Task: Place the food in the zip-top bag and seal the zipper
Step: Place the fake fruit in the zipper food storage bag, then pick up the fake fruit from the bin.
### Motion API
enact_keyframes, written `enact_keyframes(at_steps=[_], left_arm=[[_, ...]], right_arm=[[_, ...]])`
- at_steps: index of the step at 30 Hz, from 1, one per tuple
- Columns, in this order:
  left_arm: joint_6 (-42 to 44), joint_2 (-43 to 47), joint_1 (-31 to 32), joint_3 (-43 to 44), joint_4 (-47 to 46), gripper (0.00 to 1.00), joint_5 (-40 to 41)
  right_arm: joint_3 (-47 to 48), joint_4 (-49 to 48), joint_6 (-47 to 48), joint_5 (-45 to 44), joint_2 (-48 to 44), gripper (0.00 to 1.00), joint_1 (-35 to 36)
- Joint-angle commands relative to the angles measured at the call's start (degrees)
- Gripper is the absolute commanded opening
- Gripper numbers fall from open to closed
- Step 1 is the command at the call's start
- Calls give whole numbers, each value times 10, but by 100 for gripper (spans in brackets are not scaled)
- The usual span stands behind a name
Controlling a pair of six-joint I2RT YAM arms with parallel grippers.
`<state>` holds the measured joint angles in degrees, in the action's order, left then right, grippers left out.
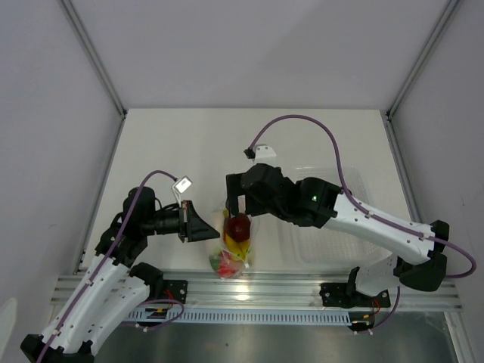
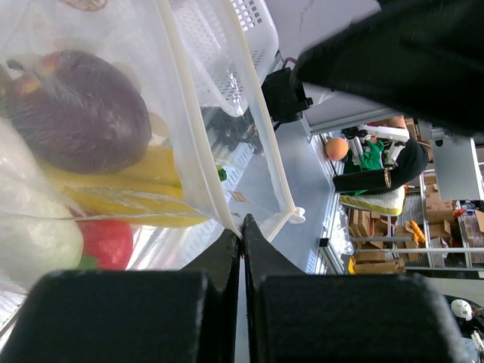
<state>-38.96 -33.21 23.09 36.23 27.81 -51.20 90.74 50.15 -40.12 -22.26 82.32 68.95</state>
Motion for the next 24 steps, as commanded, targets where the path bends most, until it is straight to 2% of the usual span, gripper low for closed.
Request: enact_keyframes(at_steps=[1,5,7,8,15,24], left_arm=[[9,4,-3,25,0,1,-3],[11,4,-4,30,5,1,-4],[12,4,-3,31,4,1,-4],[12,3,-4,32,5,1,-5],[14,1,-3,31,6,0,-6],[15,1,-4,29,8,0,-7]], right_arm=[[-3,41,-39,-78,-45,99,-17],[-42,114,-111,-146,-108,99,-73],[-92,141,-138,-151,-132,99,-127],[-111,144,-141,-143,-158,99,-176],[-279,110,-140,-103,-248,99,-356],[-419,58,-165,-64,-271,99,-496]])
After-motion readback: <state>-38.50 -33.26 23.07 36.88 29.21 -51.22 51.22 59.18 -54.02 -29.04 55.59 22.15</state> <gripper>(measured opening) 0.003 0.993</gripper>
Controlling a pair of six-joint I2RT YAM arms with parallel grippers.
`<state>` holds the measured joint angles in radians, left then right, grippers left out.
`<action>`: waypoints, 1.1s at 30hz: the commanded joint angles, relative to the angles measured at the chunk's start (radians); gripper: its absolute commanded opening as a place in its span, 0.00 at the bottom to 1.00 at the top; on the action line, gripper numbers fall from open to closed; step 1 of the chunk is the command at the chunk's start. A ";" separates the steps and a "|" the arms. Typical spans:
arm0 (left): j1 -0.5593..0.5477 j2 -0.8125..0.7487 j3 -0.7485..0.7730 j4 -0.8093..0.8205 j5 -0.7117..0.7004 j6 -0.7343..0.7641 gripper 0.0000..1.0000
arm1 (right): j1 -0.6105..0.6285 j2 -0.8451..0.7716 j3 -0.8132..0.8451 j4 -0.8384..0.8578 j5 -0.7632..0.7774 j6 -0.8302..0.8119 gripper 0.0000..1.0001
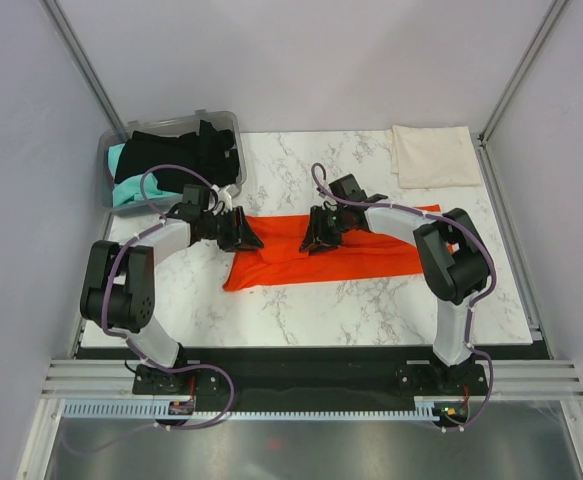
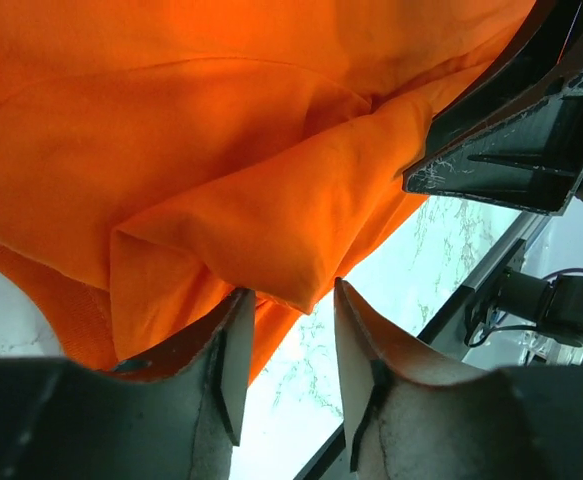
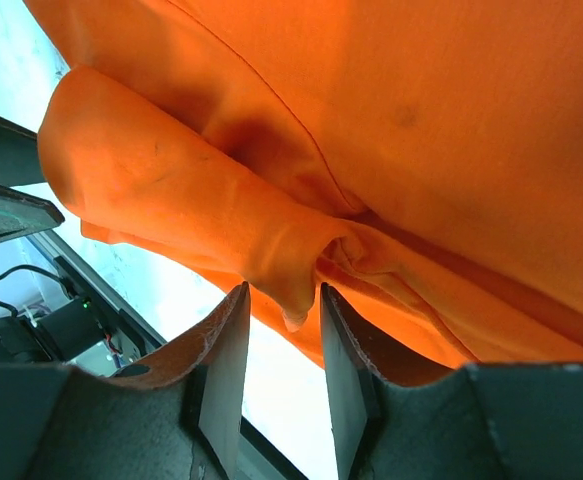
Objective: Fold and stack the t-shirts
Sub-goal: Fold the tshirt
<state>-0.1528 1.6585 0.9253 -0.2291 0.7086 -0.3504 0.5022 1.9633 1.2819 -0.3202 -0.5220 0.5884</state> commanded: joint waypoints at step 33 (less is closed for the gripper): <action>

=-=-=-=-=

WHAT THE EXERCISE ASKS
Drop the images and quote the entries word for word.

RESPONSE TO THE TASK
Task: Place the food in the zip-top bag and seal the zipper
Step: Place the fake fruit in the zipper food storage bag, then pick up the fake fruit from the bin.
### Motion API
enact_keyframes, written `enact_keyframes(at_steps=[_], left_arm=[[_, ...]], right_arm=[[_, ...]])`
- at_steps: index of the step at 30 Hz, from 1, one per tuple
- Columns, in this order:
  left_arm: joint_6 (-42 to 44), joint_2 (-43 to 47), joint_1 (-31 to 32), joint_3 (-43 to 44), joint_4 (-47 to 46), gripper (0.00 to 1.00), joint_5 (-40 to 41)
  right_arm: joint_3 (-47 to 48), joint_4 (-49 to 48), joint_6 (-47 to 48), joint_5 (-45 to 44), joint_2 (-48 to 44), gripper (0.00 to 1.00), joint_1 (-35 to 36)
- Joint-angle commands relative to the angles measured at the call's start (degrees)
- Gripper is the absolute commanded opening
- Gripper numbers fall from open to closed
- Step 1 is the command at the call's start
- Calls give whole numbers, each value times 10, but by 100 for gripper (spans in brackets are not scaled)
- The usual span stands behind a name
Controlling a pair of six-joint I2RT YAM arms with parallel grippers.
`<state>` holds the measured joint angles in degrees, in the action's order, left then right, grippers left out.
<state>-38.96 -33.21 23.09 36.23 27.81 -51.20 90.74 50.15 -40.12 -22.26 82.32 68.95</state>
Motion for the next 24 steps, as commanded, targets where the path bends most, until it is straight to 2% of the usual span, gripper low for closed.
Request: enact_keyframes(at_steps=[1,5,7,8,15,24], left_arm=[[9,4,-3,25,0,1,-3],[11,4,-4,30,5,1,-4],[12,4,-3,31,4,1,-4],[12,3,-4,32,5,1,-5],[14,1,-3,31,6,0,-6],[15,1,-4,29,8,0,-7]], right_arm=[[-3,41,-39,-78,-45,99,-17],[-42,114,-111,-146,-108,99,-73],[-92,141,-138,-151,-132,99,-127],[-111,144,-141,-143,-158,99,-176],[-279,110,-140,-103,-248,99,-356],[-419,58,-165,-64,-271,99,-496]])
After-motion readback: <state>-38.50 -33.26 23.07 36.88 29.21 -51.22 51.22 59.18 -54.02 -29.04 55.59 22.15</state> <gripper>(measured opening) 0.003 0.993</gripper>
Controlling a pair of six-joint I2RT YAM arms with parallel grippers.
`<state>` holds the measured joint angles in radians, left then right, grippers left out.
`<action>`: waypoints, 1.1s at 30hz: the commanded joint angles, relative to the angles measured at the chunk's start (radians); gripper: its absolute commanded opening as a place in its span, 0.00 at the bottom to 1.00 at the top; on the action line, gripper numbers fall from open to closed; step 1 of the chunk is the command at the chunk's start. A ";" separates the steps and a "|" the arms. Typical spans:
arm0 (left): j1 -0.5593..0.5477 j2 -0.8125..0.7487 j3 -0.7485..0.7730 j4 -0.8093..0.8205 j5 -0.7117..0.7004 j6 -0.7343..0.7641 gripper 0.0000..1.0000
arm1 (right): j1 -0.6105..0.6285 j2 -0.8451..0.7716 j3 -0.8132..0.8451 j4 -0.8384..0.8578 j5 -0.7632..0.7774 j6 -0.8302..0.8119 gripper 0.0000..1.0001
Objective: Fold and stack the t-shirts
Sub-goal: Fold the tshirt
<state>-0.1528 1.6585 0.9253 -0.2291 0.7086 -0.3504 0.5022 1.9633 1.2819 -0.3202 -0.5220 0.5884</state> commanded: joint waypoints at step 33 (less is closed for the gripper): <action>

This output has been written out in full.